> The reason the measles is so, well, viral, is that the microbe is so small and hardy that it is able to stay suspended in the air where an infected person coughed or sneezed for up to two hours, making it one of the only viruses that can exist as a true aerosol.
> Now there are conflicting reports on whether the new coronavirus can. The studies suggesting that it can be aerosolized are only preliminary, and other research contradicts it, finding no aerosolized coronavirus particles in the hospital rooms of Covid-19 patients.
Yeah, different thing, and the studies I quoted are talking about aerosol transmission. I didn't mean to imply they're the same, simply that aerosol is microscopic "drops" of liquid.
We know medical procedures like intubation can generate aerosols.
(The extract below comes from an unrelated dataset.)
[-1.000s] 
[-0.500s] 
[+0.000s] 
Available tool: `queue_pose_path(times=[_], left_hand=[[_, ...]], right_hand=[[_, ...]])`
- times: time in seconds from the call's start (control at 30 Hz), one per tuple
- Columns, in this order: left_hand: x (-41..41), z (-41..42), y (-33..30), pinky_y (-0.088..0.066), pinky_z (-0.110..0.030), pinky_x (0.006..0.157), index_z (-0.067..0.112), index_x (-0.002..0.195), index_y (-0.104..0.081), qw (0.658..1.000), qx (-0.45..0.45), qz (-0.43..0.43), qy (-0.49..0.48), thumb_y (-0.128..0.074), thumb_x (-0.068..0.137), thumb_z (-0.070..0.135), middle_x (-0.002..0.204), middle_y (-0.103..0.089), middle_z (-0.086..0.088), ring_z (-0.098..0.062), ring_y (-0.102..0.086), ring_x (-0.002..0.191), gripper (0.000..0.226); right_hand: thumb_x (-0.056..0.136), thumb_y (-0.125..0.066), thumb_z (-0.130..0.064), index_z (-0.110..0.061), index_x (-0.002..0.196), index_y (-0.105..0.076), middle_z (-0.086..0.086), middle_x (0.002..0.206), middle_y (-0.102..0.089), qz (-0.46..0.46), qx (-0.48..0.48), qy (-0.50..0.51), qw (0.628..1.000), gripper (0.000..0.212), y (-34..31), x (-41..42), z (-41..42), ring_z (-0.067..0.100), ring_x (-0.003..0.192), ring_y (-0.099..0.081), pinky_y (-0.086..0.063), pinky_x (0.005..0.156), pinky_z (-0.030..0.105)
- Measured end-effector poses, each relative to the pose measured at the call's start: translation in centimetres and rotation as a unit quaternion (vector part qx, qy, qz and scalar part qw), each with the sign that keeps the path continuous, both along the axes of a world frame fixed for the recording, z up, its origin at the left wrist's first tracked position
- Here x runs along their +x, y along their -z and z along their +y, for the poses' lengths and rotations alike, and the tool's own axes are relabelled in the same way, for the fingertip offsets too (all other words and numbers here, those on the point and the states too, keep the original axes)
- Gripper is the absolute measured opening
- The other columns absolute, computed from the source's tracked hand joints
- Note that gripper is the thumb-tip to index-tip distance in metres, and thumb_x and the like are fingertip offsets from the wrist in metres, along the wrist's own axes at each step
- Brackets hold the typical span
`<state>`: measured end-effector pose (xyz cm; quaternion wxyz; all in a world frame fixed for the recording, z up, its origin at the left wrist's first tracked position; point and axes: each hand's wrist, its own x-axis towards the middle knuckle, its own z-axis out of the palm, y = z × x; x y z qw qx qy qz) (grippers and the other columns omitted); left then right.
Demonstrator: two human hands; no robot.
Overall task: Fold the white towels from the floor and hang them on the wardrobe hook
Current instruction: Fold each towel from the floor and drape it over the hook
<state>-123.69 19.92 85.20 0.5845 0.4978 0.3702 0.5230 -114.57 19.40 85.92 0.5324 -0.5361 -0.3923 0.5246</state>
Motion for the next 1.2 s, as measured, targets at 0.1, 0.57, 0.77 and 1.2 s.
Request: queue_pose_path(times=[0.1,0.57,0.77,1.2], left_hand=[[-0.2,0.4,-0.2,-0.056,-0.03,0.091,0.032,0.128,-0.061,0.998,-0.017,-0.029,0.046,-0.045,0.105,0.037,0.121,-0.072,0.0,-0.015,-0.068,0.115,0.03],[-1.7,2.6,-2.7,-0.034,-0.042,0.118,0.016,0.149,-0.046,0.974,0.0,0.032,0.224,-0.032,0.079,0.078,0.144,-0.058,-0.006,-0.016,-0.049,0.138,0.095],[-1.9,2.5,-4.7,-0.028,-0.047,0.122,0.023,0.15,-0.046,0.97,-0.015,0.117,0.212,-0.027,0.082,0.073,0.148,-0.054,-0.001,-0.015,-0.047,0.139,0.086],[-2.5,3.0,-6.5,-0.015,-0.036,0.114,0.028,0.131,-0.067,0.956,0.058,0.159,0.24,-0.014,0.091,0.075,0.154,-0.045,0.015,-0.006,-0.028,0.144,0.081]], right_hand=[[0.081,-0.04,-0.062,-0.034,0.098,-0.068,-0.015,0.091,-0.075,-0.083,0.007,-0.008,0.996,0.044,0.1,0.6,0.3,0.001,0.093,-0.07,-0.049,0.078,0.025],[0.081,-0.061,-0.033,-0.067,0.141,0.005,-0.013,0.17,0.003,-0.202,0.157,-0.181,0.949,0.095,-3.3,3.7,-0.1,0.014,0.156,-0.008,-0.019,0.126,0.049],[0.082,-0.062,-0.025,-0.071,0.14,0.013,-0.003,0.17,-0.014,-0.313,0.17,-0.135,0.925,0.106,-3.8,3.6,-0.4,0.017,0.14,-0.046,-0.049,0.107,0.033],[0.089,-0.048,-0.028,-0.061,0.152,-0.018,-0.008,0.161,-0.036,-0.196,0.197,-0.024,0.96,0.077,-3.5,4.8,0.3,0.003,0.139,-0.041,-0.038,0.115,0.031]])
My dad's hospital has, for example, set a 15 minute time-out in the trauma bay after one of these aerosol-generating procedures; your x-ray's gonna have to wait.
We don't know that coughing alone generates significant amounts of coronavirus aerosols. The studies I've seen so far indicate it's not a major source of transmission; that droplets are the concern.
I don't think anybody's claiming it's the primary source of transmission, but the way you keep phrasing it, it's like we have to choose between droplets or aerosol transmission. There's at least limited evidence it can be transmitted both ways, and maybe it's better to err on the side of caution?
If possible, yes. Unfortunately, PPE is in short enough supply we have to be sensible in how we use it. We know for certain it can be spread via droplets, which more readily available (and manufacturable) surgical masks protect against; N95s are in much shorter supply.
Now imagine a virus in future with R0 of 18, incubation (while contagious) of 14 days and a CFR of 50%. This would wipe out entire populations of humans.
Agreed, this is why after this, whatever the root cause, we should have international "discouragement" on disease research. This stuff is going to leak out. Not saying this one did.
Chickenpox has an R0 of around 12, the virus is truly airborne to the point where Chickenpox is called in many languages "Wind-Pox" due to the fact that it would literally spread downwind from infected residences.
https://www.statnews.com/2020/03/16/coronavirus-can-become-a...
> The reason the measles is so, well, viral, is that the microbe is so small and hardy that it is able to stay suspended in the air where an infected person coughed or sneezed for up to two hours, making it one of the only viruses that can exist as a true aerosol.
> Now there are conflicting reports on whether the new coronavirus can. The studies suggesting that it can be aerosolized are only preliminary, and other research contradicts it, finding no aerosolized coronavirus particles in the hospital rooms of Covid-19 patients.